More Vista licensing ugliness
Suprises Inside Microsoft Vista's EULA! Oh, sorry, that was supposed to be a sad frowny face, not an exclamation point. These are not surprises like the ones you find at the bottom of your Froot Loops. They're like the ones you find in, well, Microsoft licenses. The SecurityFocus article by Scott Granneman says that while Microsoft has tried to spit-polish Vista's license terms in recent weeks, they're still pretty draconian. Here are some of the delightful nuggets you can find: Benchmark gag order: You can only perform benchmarks on Vista, but only when you comply with Microsoft's conditions, which can change at any time. Virtualization limits: You can't run Vista Home Basic or Home Premium in a virtual machine, and if you use Vista Business or Ultimate in a virtual machine, you're not allowed to access any Microsoft DRM-protected content, including music and documents. Transfer to to other systems: You can transfer your Vista license to a second machine (provided you take it off the first machine), but after that you're done. No second transfer. Game over. Okay, so not all of this is news. We've talked about some of this before. But all of it sucks. As I've said before, your average user isn't going to read the EULA, much less care overmuch about its clauses on virtualization and benchmarking. But people who make purchasing decisions and give advice--those users' techie friends, IT managers, and so forth--aren't blind to these things. Is Microsoft slowly killing itself by making its EULAs increasingly consumer-surly? Will the power-users eventually bail, and take their layman friends and family with them?
Update: It seems like maybe both I and Granneman are behind the times. Several users have pointed out that Microsoft has backtracked on the limitations on transferring a Vista license to a new machine after outcry from pretty much everybody.












Comments
3
Subscribe to commentsDNov 3rd 2006 10:54AM
I thought they just fixed the transfer limit. It's unlimited transfers as long as it's only one install on one machine at one time, which makes sense.
Peter KirnNov 3rd 2006 11:38AM
Yes, by popular demand the transfer limit has been fixed, so please correct that! That for me was the one significant issue that would actually impact how you work. Now that you can move from one machine to another, it's really a non-starter; the other "one machine at a time" restrictions are pretty standard.
The only other issue I see here is with the DRM, because it means Intel Mac users can't run Windows Media Player subscription services in Parallels, which I expect someone thought of. Guess we'll have to settle for non-DRMed music from Pandora, last.fm, Songbird, Shoutcast radio, and whatever we sync to our countless audio-playing devices. Okay, so not really that bad.
FabuloNov 3rd 2006 7:05PM
re: transfer to other machine, let me remind everyone this only applies to a retail bought copy of Vista. If your operating system came pre-installed with Vista, you own an OEM license, and that license is stuck to the hardware you bought. NO TRANSFER AT ALL.
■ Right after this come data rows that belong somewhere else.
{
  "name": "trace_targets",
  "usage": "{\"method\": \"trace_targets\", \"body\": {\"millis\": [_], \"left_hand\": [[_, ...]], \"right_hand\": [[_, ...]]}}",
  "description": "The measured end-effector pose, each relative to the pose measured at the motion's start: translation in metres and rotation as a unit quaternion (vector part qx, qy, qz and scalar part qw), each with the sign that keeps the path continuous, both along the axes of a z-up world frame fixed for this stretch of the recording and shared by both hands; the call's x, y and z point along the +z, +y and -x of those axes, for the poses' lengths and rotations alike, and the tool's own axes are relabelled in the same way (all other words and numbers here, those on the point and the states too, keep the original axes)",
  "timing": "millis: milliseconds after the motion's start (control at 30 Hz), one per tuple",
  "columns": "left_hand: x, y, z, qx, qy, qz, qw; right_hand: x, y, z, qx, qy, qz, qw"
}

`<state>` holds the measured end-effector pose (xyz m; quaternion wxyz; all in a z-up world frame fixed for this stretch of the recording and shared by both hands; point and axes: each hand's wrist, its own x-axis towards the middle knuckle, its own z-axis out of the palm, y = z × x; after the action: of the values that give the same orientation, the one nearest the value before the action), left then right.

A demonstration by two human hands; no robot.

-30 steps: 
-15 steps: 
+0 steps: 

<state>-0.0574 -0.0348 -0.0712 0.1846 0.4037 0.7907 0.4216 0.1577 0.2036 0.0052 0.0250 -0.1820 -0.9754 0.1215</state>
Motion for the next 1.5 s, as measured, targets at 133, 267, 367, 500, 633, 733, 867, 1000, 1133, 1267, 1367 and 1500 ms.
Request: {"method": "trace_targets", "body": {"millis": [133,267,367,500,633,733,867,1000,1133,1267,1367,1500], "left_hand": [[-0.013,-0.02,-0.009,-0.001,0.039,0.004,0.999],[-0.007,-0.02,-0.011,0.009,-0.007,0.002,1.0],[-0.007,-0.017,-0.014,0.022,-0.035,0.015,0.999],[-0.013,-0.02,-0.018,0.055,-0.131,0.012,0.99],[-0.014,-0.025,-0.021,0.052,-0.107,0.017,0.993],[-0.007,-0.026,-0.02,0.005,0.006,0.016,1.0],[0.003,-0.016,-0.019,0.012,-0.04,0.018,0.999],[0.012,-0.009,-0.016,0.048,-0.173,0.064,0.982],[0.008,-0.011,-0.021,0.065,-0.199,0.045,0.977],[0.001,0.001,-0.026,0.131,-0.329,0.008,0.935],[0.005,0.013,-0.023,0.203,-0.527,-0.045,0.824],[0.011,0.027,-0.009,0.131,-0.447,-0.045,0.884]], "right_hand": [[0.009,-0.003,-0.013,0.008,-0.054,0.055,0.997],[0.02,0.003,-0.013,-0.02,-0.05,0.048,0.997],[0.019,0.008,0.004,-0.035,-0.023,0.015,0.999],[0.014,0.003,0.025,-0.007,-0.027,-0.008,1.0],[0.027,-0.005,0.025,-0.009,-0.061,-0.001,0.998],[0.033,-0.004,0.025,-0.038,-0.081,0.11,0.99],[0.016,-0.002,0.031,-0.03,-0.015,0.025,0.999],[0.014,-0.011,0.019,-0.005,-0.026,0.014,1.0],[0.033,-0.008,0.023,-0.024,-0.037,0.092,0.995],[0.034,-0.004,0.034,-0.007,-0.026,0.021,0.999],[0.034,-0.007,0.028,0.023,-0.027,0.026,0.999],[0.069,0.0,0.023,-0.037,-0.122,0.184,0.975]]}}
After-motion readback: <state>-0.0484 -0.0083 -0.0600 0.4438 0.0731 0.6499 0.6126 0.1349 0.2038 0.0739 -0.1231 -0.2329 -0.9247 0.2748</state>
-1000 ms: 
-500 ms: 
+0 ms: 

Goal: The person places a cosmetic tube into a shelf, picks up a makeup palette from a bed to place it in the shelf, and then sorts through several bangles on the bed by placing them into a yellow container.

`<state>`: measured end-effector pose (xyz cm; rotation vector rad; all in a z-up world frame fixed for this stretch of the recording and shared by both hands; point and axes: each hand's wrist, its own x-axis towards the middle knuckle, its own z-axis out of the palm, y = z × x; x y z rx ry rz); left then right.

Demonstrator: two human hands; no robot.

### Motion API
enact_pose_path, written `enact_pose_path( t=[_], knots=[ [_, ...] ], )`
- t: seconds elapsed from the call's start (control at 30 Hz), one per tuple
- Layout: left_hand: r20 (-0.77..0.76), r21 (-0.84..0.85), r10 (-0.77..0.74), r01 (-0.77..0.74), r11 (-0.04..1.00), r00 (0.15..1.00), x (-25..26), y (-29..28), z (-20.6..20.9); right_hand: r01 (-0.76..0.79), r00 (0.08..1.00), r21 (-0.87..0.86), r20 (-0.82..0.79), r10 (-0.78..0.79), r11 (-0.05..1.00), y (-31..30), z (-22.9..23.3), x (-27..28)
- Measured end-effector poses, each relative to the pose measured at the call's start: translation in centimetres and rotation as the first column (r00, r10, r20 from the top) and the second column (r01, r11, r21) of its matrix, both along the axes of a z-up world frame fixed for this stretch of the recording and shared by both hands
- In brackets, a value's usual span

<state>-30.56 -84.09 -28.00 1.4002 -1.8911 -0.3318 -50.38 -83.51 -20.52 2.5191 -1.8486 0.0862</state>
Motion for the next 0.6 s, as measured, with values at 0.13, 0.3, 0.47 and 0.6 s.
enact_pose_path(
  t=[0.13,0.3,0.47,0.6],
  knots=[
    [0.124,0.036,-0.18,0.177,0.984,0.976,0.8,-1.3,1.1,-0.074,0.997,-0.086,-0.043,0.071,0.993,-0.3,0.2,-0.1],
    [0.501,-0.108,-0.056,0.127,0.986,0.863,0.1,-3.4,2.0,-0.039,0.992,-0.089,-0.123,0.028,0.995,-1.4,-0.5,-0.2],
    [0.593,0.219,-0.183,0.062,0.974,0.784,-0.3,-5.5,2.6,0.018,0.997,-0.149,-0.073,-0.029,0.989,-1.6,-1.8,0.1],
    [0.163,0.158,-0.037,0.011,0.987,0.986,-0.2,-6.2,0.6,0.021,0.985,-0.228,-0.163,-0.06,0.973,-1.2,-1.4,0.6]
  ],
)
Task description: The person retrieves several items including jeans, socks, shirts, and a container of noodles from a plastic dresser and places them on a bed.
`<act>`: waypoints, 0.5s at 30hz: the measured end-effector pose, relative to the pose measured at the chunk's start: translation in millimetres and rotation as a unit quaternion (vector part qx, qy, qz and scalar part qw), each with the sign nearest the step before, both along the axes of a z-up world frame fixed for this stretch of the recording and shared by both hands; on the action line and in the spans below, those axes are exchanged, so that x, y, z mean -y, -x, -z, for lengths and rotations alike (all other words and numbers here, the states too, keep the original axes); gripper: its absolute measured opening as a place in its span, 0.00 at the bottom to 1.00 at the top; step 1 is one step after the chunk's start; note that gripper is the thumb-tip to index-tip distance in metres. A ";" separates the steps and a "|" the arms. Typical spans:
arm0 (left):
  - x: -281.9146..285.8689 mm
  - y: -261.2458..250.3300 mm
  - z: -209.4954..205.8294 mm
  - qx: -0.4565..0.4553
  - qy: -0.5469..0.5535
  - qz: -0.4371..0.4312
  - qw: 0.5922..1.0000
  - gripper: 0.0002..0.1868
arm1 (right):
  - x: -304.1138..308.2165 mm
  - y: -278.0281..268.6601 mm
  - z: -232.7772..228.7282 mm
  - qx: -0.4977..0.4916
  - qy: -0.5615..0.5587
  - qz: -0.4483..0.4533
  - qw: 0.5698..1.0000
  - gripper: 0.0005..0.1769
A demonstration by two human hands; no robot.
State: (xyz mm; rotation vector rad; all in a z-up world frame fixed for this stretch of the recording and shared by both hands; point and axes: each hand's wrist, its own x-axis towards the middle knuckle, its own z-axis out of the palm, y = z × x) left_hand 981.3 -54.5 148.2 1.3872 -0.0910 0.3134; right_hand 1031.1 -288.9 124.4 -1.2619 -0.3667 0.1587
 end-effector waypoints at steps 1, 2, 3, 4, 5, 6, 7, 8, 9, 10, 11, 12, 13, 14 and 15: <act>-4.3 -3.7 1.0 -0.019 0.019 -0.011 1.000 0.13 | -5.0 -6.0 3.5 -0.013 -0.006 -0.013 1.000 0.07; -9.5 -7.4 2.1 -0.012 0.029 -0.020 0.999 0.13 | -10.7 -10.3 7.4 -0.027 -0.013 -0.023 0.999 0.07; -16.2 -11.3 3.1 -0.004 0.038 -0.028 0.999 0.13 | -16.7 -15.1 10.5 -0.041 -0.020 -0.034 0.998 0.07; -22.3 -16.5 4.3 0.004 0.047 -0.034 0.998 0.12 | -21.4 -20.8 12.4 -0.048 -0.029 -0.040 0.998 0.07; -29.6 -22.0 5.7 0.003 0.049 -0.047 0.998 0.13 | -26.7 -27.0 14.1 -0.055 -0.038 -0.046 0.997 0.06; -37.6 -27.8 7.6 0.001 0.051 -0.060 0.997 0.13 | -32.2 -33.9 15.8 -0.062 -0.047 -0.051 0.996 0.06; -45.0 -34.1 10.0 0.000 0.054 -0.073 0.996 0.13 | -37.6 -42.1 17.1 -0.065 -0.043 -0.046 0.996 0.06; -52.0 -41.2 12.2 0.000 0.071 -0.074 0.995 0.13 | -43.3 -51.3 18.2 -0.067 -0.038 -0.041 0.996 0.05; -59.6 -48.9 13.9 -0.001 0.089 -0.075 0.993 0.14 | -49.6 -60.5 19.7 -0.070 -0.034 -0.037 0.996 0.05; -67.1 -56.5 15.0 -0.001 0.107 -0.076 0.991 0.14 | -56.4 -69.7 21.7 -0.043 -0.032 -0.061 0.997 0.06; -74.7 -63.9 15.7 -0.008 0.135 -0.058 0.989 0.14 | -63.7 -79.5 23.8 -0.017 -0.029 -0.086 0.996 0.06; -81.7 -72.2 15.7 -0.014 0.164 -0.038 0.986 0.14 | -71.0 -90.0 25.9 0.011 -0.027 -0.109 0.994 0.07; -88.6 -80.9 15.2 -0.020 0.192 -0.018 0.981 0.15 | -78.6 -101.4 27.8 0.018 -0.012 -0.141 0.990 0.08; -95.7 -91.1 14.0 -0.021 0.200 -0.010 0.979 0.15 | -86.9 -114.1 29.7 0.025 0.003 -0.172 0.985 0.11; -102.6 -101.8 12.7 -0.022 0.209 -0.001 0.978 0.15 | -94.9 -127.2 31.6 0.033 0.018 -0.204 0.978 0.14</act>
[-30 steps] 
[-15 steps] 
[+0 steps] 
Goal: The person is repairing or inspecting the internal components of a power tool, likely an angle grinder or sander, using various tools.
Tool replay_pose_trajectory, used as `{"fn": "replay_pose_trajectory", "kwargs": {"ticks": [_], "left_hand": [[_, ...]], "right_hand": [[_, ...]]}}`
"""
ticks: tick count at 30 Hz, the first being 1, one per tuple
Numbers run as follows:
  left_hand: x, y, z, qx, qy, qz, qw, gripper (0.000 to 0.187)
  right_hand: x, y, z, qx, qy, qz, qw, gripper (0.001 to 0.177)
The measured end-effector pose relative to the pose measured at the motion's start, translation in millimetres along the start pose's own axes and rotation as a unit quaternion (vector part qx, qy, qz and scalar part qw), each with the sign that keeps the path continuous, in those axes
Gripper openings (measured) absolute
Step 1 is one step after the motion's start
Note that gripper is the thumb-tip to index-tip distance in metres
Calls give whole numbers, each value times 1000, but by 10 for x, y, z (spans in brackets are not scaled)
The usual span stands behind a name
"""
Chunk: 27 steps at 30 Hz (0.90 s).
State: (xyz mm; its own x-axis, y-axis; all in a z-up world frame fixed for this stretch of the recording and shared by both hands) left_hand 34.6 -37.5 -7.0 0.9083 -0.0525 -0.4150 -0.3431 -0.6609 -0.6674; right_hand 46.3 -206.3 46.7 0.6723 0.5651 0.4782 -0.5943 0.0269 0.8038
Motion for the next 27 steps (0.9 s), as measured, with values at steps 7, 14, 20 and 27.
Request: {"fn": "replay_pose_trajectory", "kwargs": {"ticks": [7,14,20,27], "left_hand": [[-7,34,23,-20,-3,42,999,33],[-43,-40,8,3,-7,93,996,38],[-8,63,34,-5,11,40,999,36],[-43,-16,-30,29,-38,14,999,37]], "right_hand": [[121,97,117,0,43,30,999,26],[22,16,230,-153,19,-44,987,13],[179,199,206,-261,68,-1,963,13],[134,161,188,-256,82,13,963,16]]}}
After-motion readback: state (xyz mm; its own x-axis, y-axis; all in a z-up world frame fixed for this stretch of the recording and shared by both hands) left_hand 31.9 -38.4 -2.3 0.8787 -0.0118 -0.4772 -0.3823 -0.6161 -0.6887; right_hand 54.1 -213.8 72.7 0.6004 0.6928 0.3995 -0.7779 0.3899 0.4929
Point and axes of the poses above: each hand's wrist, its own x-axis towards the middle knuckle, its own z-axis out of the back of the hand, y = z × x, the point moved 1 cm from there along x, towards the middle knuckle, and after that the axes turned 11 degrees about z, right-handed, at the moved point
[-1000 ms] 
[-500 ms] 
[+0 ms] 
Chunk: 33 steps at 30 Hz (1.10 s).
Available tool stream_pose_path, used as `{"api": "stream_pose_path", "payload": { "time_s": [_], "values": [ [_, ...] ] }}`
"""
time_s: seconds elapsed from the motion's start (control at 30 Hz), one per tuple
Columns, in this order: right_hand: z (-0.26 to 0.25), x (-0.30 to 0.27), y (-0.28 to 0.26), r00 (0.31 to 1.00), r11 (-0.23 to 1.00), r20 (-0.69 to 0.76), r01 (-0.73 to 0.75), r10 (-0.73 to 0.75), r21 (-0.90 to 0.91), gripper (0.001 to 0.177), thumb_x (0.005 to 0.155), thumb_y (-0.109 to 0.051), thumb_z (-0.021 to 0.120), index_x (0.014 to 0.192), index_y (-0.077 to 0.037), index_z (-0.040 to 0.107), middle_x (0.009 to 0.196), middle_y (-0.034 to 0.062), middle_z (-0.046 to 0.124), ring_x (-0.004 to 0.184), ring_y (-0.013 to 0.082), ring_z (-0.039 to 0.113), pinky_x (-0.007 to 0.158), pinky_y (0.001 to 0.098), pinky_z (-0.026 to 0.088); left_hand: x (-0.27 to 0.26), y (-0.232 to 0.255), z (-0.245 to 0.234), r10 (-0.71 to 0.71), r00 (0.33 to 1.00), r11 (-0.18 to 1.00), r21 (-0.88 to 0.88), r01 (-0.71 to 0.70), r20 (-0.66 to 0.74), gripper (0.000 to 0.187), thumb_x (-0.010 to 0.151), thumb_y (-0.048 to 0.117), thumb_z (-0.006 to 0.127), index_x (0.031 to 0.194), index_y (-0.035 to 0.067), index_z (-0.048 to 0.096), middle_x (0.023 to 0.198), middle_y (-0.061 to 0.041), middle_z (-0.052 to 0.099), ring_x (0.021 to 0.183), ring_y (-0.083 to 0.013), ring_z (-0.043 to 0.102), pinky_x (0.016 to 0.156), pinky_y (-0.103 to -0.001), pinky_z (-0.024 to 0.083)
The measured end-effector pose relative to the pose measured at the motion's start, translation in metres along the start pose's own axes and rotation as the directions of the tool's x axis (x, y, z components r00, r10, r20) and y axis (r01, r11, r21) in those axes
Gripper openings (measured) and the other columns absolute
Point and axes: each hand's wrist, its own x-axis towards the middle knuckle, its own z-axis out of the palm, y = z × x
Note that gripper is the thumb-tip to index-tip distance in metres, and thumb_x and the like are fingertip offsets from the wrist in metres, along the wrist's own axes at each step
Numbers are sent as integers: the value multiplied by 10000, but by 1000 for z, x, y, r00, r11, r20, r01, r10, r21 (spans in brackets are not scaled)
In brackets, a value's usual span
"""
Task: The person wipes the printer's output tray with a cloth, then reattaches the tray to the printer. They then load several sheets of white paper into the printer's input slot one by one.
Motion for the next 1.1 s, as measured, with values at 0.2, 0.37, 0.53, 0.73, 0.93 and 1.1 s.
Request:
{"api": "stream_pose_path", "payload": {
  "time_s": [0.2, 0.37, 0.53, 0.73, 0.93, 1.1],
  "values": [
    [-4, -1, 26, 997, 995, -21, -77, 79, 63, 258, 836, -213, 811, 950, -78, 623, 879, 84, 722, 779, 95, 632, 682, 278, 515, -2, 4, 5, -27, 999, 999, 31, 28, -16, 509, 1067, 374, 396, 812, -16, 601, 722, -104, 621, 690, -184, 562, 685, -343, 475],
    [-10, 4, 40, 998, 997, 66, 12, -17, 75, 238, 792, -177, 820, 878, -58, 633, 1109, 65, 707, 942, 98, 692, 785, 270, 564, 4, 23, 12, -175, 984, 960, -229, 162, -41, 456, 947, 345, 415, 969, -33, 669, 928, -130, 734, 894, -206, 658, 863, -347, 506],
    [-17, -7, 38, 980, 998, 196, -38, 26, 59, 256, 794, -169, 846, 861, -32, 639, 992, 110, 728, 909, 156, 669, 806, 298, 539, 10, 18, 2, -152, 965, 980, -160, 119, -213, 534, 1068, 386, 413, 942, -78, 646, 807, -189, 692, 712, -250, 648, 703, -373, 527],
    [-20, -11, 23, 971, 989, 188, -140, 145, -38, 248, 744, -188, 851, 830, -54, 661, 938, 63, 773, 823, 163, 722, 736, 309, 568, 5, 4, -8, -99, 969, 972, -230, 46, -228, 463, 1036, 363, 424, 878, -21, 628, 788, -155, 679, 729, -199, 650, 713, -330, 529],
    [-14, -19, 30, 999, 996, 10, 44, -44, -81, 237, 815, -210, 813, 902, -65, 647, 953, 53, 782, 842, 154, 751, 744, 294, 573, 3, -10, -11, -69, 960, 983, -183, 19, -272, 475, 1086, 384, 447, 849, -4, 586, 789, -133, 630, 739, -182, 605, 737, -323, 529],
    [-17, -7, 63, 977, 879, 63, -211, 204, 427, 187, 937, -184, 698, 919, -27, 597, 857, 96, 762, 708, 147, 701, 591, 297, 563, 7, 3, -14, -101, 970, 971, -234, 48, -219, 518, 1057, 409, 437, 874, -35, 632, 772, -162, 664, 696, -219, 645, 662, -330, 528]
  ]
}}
And for the EULA, again, the retail box is full covered of sticker that break when you open them, at several points (the box, the cd case, the paper cd wrapping. And they all say that installing the software requires acceptance of the terms of the licensing agreement. It does not matter if you read it or not (I recomment you do read it) but it is binding.
You never bought software, you always bought a license to use the software. The owner of that copy of windows I'm running right now is Microsoft.
I think of it as a pretty strong case for using software that is not owned by a corporation that can force crap down my throat.